▶ WORK INSTRUCTIONS: State, as a number alone, how many lines of the data contain the string "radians".

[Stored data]
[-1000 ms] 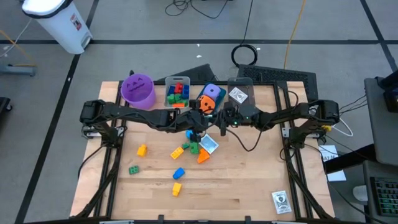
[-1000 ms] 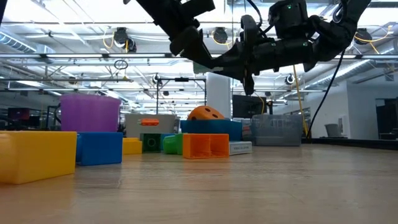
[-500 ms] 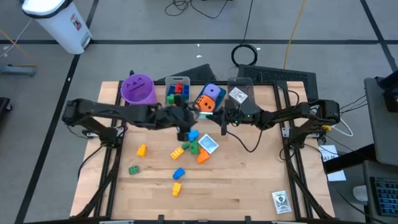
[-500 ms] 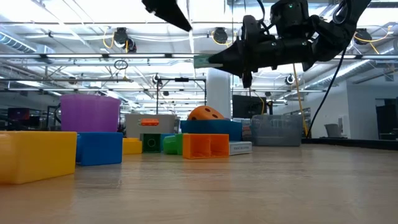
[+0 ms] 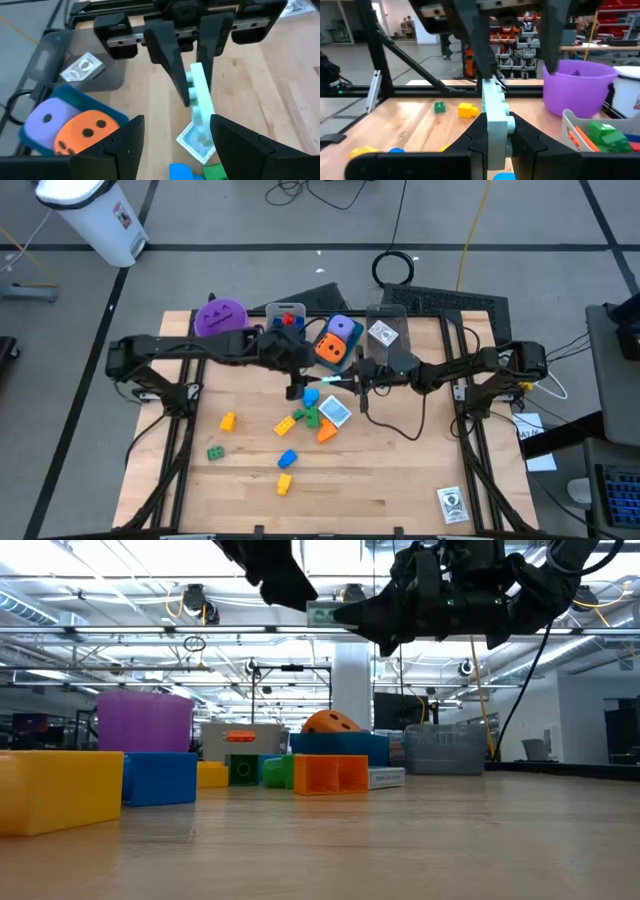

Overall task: Pick & Place Toys
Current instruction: Put the light blue game piece into the gray bin

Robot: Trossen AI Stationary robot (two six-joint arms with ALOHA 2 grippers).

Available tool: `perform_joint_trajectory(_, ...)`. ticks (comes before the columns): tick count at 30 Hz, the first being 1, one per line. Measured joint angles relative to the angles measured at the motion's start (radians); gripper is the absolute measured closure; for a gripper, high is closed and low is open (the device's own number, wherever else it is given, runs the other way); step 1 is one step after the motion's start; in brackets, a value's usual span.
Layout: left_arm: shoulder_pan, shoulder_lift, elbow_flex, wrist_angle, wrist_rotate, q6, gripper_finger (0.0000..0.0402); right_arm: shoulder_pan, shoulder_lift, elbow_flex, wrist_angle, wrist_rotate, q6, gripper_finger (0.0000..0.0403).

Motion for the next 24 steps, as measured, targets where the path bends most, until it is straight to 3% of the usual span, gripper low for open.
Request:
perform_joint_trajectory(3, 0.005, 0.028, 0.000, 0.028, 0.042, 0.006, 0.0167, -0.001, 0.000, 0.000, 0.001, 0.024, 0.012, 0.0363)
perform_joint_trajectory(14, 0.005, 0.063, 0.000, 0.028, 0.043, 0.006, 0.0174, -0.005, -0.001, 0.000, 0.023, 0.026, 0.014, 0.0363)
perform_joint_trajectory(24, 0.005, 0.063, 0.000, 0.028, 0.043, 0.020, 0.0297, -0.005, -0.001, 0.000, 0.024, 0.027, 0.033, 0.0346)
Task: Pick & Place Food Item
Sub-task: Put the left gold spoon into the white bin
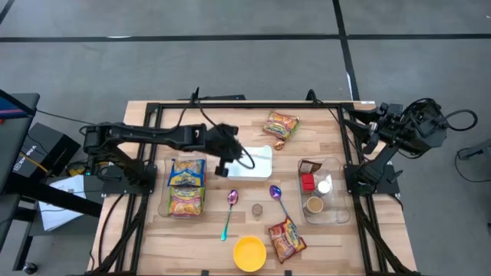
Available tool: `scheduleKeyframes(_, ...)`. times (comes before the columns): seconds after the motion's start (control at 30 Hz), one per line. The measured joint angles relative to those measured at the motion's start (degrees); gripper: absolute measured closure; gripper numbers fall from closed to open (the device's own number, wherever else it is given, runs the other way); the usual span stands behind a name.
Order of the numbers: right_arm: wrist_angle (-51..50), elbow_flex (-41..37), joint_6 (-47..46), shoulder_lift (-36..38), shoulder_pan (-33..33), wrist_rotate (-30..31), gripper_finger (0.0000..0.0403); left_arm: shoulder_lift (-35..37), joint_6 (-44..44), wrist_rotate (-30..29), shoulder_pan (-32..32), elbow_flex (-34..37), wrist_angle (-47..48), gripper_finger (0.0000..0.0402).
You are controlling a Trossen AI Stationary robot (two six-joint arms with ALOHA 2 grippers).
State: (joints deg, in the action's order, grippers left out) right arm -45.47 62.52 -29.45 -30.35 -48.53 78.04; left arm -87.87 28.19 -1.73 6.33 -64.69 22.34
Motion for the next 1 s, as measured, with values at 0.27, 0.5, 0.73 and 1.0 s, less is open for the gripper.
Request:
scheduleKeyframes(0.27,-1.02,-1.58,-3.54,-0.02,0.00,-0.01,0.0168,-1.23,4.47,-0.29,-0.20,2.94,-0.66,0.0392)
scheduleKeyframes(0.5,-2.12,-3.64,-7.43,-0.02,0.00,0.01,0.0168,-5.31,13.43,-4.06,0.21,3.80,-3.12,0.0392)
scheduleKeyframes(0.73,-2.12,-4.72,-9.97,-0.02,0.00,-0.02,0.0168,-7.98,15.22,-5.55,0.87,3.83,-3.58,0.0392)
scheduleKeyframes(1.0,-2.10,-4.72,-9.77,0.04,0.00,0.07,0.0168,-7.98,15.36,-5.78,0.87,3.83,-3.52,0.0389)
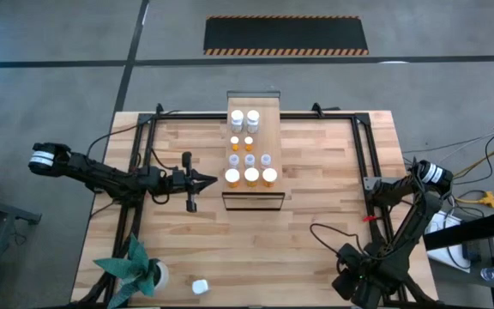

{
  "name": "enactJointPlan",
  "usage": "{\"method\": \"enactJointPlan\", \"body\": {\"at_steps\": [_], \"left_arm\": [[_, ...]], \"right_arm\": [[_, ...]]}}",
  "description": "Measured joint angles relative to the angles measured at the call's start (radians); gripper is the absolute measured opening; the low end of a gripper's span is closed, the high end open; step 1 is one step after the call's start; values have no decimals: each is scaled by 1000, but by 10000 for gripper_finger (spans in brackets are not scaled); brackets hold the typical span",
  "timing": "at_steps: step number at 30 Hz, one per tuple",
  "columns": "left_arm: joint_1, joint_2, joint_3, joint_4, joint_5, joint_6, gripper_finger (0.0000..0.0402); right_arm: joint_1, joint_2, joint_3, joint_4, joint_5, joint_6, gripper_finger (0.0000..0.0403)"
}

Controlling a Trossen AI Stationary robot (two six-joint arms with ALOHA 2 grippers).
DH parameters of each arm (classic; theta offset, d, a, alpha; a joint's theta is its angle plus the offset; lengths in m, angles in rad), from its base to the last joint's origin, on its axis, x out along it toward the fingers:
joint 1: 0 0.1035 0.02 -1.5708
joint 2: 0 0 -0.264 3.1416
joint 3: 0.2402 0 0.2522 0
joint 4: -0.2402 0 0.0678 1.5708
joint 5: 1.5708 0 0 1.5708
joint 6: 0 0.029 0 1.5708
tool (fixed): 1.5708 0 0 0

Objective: Pick and place medicine bottles onto shelf by color
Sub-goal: Put the small orange pill bottle aligned with the other small orange bottles on the shelf

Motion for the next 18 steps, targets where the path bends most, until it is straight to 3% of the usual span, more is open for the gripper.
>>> {"method": "enactJointPlan", "body": {"at_steps": [11,18], "left_arm": [[-1,0,0,1,0,0,2],[-1,0,6,6,0,0,2]], "right_arm": [[-14,-25,34,-9,0,-95,111],[-165,-78,181,-125,73,-416,117]]}}
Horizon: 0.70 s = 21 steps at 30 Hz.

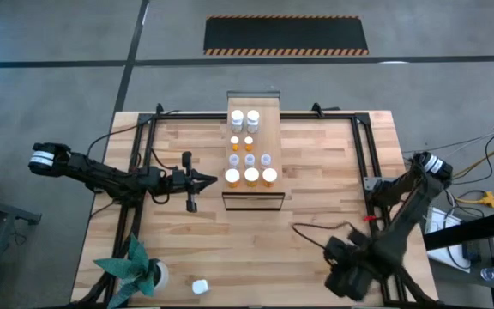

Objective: Pick and place medicine bottles onto shelf by color
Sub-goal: Put the small orange pill bottle aligned with the other small orange bottles on the shelf

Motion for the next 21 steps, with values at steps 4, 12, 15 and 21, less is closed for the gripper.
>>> {"method": "enactJointPlan", "body": {"at_steps": [4,12,15,21], "left_arm": [[0,0,1,-1,0,0,2],[1,0,0,-4,0,-2,2],[1,0,-3,-6,0,-8,2],[1,0,-7,-7,0,-22,2]], "right_arm": [[-166,-21,135,-84,125,-348,115],[-543,-10,468,-84,154,-993,117],[-685,14,576,-95,89,-1140,119],[-951,122,745,-188,-57,-1345,120]]}}
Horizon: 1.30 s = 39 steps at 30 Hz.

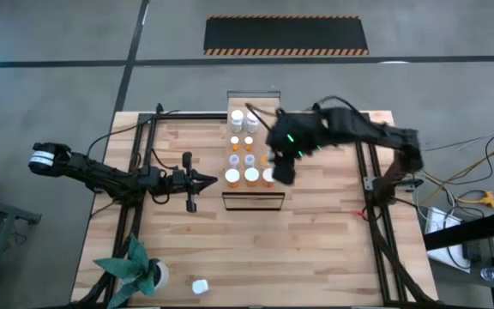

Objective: Pick and place medicine bottles onto shelf by color
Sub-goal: Put the small orange pill bottle aligned with the other small orange bottles on the shelf

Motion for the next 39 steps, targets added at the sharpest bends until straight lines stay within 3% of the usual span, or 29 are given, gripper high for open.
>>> {"method": "enactJointPlan", "body": {"at_steps": [5,12,24,39], "left_arm": [[-1,7,-6,-1,2,-21,2],[0,75,-5,22,3,-26,2],[0,151,13,86,3,-5,2],[0,153,15,84,3,-4,2]], "right_arm": [[-149,113,129,-111,-66,-114,120],[-272,254,279,-216,-134,-177,120],[-293,361,276,-261,-147,-236,121],[-311,380,276,-244,-140,-238,121]]}}
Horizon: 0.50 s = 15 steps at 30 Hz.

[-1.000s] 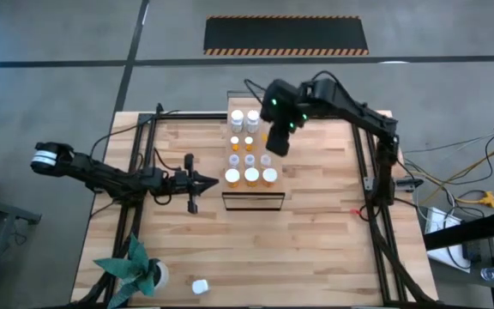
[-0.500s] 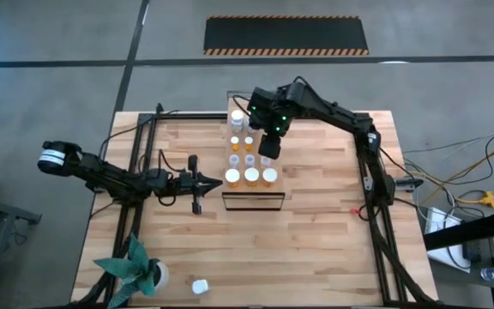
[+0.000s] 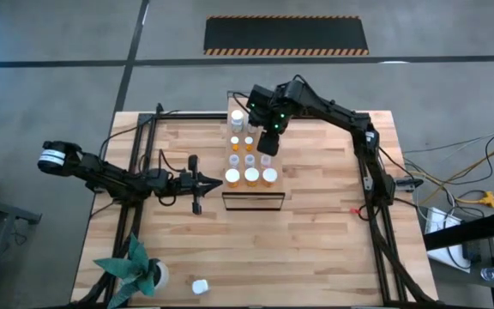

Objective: Pick and place medicine bottles onto shelf by color
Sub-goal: Put the small orange pill bottle aligned with the other small orange bottles on the shelf

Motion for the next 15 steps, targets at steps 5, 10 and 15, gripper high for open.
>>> {"method": "enactJointPlan", "body": {"at_steps": [5,10,15], "left_arm": [[0,0,0,0,0,0,2],[0,0,-1,0,0,0,2],[0,0,-1,0,0,0,2]], "right_arm": [[0,0,0,2,-12,-6,121],[0,0,-1,3,-34,-1,121],[0,0,-5,2,-34,-1,121]]}}
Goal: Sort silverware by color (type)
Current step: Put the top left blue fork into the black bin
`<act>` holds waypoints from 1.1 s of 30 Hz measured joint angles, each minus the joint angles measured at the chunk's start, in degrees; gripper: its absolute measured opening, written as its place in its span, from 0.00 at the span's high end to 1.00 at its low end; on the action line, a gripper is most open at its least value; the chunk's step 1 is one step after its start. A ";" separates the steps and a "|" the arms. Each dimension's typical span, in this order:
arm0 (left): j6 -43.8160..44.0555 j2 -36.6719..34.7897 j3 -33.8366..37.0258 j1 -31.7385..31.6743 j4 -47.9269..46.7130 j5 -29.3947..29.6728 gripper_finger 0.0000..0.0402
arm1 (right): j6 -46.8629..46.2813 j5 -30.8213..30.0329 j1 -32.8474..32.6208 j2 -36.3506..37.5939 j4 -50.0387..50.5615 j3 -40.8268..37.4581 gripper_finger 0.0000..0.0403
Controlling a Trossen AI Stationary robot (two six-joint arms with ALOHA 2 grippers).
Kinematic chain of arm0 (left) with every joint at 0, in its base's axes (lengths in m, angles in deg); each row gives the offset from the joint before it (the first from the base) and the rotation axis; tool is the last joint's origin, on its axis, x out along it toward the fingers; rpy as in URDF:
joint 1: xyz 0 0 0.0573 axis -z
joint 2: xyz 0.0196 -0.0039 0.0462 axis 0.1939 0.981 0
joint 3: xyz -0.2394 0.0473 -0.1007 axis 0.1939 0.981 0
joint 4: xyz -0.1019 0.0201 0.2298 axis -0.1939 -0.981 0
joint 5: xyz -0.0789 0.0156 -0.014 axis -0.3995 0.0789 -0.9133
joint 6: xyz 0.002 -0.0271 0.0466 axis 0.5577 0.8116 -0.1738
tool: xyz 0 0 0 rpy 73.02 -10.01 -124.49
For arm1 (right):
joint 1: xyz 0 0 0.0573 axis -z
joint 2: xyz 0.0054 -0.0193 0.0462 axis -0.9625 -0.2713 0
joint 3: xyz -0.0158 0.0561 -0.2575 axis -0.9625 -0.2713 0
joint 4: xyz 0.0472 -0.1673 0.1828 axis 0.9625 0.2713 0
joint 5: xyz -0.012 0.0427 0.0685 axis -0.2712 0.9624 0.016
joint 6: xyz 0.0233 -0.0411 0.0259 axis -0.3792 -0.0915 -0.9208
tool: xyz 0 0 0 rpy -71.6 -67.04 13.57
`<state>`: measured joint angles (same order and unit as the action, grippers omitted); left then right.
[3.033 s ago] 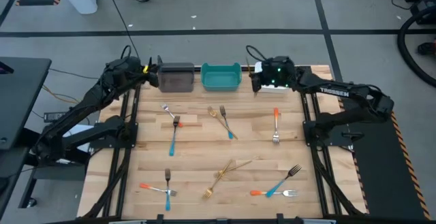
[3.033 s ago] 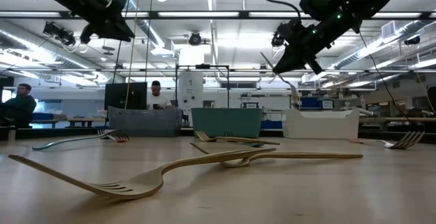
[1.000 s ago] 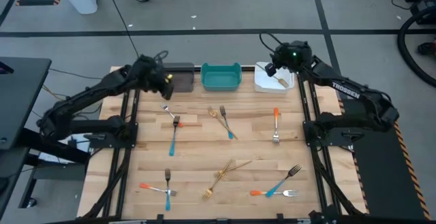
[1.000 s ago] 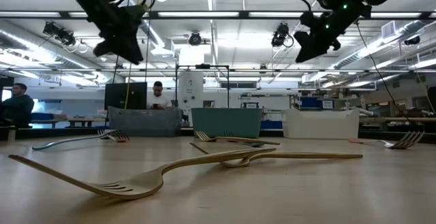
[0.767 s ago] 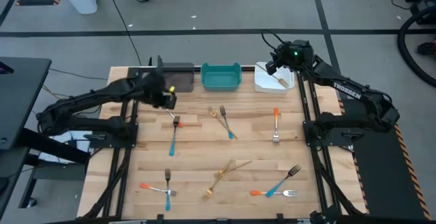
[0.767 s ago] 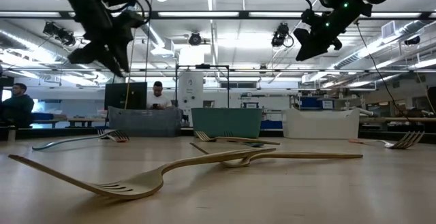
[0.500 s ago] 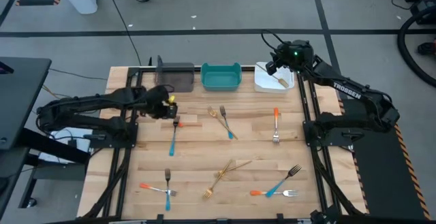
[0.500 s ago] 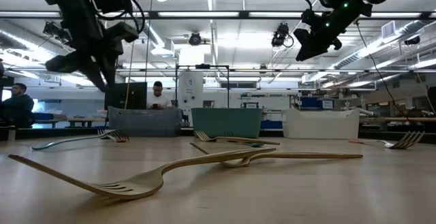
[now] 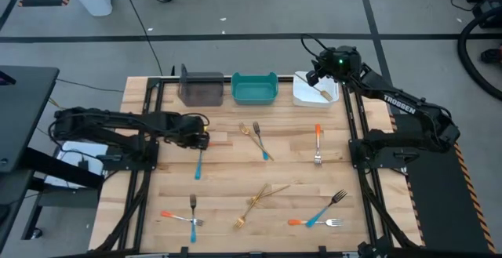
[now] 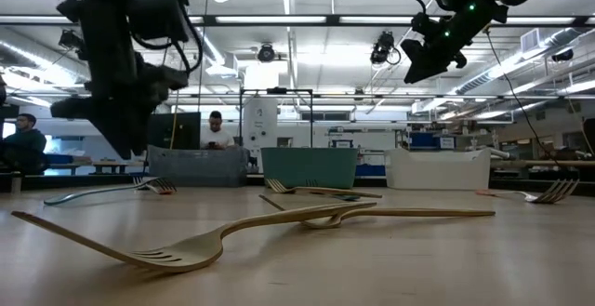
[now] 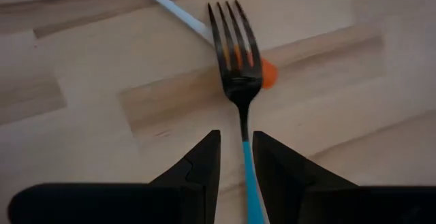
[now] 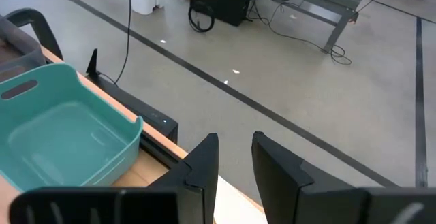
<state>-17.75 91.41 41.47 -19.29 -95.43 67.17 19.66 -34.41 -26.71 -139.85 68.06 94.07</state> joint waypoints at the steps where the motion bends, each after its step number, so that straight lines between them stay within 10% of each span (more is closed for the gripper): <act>1: 0.02 1.18 0.00 0.02 1.03 0.02 0.76 | 0.00 0.00 0.00 0.00 0.00 0.00 0.76; 19: 2.77 16.94 -0.40 3.11 8.07 -1.25 0.76 | 2.99 0.02 0.15 0.00 0.02 0.00 0.76; 33: 0.56 12.76 -4.22 1.88 5.80 -4.46 0.95 | 3.01 0.04 0.22 0.00 0.03 0.00 0.76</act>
<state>-17.19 104.17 37.25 -17.41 -89.63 62.72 22.67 -34.36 -26.49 -139.85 68.09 94.07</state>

▶ ANSWER TO THIS TASK: 2